Brève histoire de l’Ukraine 882-1994 par Nicolas Desagher. Les Varègues, ethnie scandinave apparentée aux Vikings, fondèrent la Rus’ de Kiev 882-1240¹ . Cité-État qui est la plus ancienne entité politique commune à l’histoire des trois États slaves orientaux modernes : Biélorussie, Russie et Ukraine.

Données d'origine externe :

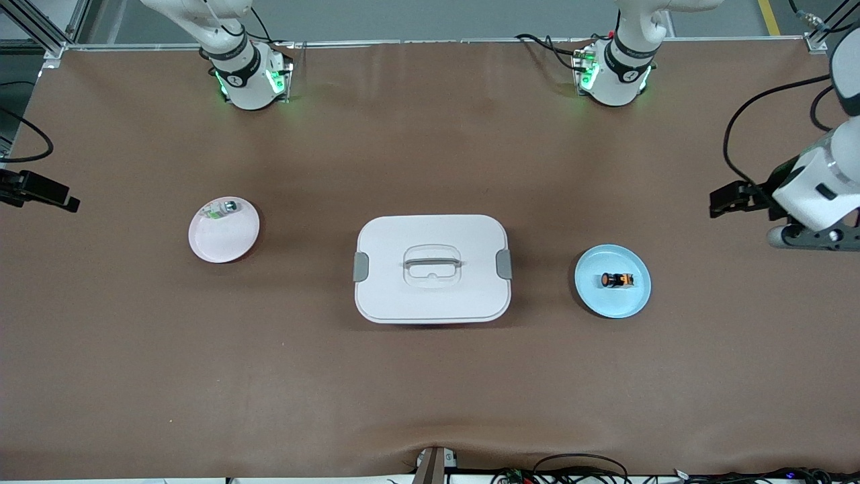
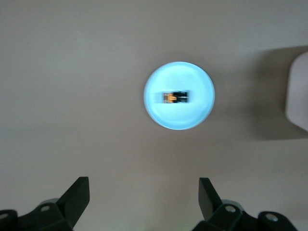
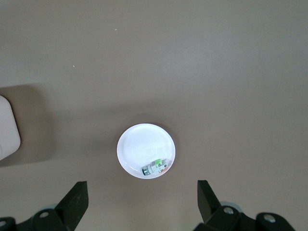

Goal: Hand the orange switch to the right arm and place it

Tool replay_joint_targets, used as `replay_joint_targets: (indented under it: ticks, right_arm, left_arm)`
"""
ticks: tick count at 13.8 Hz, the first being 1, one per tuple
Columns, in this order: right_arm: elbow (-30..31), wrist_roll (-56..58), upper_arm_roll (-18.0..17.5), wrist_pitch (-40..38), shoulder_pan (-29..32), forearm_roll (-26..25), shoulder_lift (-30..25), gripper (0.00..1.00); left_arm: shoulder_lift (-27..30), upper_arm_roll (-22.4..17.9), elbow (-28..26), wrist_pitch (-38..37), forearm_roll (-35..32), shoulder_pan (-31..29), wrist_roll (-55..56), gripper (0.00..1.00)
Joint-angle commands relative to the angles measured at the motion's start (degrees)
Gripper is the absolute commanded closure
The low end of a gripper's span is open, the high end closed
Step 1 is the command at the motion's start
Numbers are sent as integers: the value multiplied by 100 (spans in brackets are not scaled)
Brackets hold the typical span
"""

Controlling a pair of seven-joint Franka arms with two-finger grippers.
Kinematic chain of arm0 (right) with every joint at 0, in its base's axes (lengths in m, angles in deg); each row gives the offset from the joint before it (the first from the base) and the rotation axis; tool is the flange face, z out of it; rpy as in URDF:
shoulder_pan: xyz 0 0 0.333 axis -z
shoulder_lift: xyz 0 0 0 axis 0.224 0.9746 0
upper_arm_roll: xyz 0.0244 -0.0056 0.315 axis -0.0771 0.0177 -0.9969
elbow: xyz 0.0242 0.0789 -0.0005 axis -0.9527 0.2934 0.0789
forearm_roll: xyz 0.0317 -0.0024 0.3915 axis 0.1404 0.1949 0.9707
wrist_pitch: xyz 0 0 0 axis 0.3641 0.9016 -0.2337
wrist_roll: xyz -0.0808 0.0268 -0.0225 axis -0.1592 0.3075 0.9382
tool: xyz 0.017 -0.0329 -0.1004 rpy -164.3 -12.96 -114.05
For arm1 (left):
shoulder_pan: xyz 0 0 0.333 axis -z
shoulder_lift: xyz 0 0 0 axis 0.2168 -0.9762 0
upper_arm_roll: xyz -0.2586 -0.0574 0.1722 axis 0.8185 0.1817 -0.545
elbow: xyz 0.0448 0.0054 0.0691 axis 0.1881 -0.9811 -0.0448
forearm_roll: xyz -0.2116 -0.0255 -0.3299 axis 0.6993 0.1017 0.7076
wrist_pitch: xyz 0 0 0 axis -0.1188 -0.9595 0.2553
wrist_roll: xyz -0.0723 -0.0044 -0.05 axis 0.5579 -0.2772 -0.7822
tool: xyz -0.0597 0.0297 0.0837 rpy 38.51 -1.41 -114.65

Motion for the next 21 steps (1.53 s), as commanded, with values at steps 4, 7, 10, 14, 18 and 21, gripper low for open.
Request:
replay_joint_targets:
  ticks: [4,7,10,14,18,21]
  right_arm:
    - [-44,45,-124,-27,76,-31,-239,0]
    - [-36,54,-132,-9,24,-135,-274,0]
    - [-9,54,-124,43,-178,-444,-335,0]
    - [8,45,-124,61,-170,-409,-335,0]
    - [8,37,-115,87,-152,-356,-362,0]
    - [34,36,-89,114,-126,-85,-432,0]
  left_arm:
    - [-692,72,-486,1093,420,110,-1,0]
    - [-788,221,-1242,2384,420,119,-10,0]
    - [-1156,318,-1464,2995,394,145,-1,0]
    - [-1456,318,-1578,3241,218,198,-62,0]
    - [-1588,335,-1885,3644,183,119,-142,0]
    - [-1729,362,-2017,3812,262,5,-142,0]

Sa puissance et son aura dominèrent toute l’Europe orientale. Elle donna une reine à la France : Anne de Kiev. À ce moment-là, Moscou n’était encore qu’une forêt. Kiev périclita à cause des invasions mongoles. Dès le quatorzième siècle apparurent dans le Nord de la mer Noire, les Cosaques. C’était des paysans guerriers, semi-nomades, que les souverains voisins laissèrent prospérer dans une région tampon de confins qui permettait de contrer une expansion ottomane venue du Sud. Confins, limite, marche… donnent la racine slave de kraï qu’on retrouve dans le nom « Ukraine ».
Le malentendu
En 1654 l’Hetmanat cosaque (entité politique et géographique) se trouve au milieu de trois puissances, le royaume de Pologne-Lituanie au nord-ouest, la Russie Tsariste au Nord-Est et les Ottomans au sud. Afin d’équilibrer les forces et dans le but de freiner des guerres sans fin qui ont souvent lieu sur son territoire, l’Hetmanat se décide à faire alliance avec la plus faible des trois puissances : La Russie. C’est le traité de Pereïaslav².
Mais il y a un malentendu, les Russes comprennent que les Cosaques se soumettent au Tsar³. Suite à la révolution russe, l’Ukraine de 1917 à 1922 reprend son indépendance, sur un territoire plus grand que celui que nous connaissons aujourd’hui⁴. Les Soviétiques les remettront au pas. Pour mater la paysannerie nationaliste et remuante ukrainienne, le pouvoir central soviétique, donc russe, provoque une famine/génocide en Ukraine : l’Holodomor⁵ qui cause la mort de 2.6 à 5 millions de personnes.
L’indépendance rejetée
Lors de la Seconde Guerre mondiale et de l’invasion allemande en Ukraine, certains nationalistes ukrainiens virent dans un premier temps positivement ces « libérateurs » qui chassèrent les occupants russes et soviétiques de leur territoire. C’est le cas notamment de Stepan Bandera⁶, dirigeant de l’armée insurrectionnelle ukrainienne UPA⁷. « Le 30 juin 1941, à Lviv, il proclame l’indépendance de l’Ukraine. Cette proclamation étant rejetée par l’occupant allemand, il est arrêté le 5 juillet 1941 et envoyé l’année suivante en camp. Libéré en septembre 1944, il se retourne à nouveau contre l’Armée rouge et demande des armes à l’Allemagne nazie pour reconquérir l’indépendance de l’Ukraine. Ses frères, victimes du régime nazi, sont morts dans les camps de concentration, ce qui a renforcé son opposition tant contre les nazis que contre les Soviétiques. »
En 1954, à l’occasion du tricentenaire du traité de Pereïaslav, Nikita Khrouchtchev transféra la Crimée⁸ de la RSFS de Russie (République socialiste fédérative soviétique de Russie) à la RSS d’Ukraine, (République socialiste soviétique d’Ukraine) au sein de l’Union soviétique. À noter qu’avant 1945, la Crimée était une république autonome de la Fédération de Russie, statut supprimé par Staline en 1945, en même temps que la déportation de sa population tatare remplacée par des colons russes⁹.
Le oui l’emporte à 92,26%
En 1991, un référendum sur l’indépendance de l’Ukraine¹⁰ est organisé. Le oui l’emporte à 92,26%. Dans l’Oblast (région) de Donetsk, le oui est à 86,96%, mais seulement à 56,21% en Crimée qui est fortement peuplée de colons russes. L’Ukraine hérite d’un arsenal nucléaire conséquent sur son sol issu de la dislocation de l’Union soviétique. Le 5 décembre 1994 est signé à Budapest un mémorandum¹¹ engageant l’Ukraine, les États-Unis, le Royaume-Uni et la Russie qui accordent des garanties d’intégrité territoriale et de sécurité à l’Ukraine en échange de leur ratification du traité sur la non-prolifération des armes nucléaires (TNP) et le transfert des ogives nucléaires à la Russie.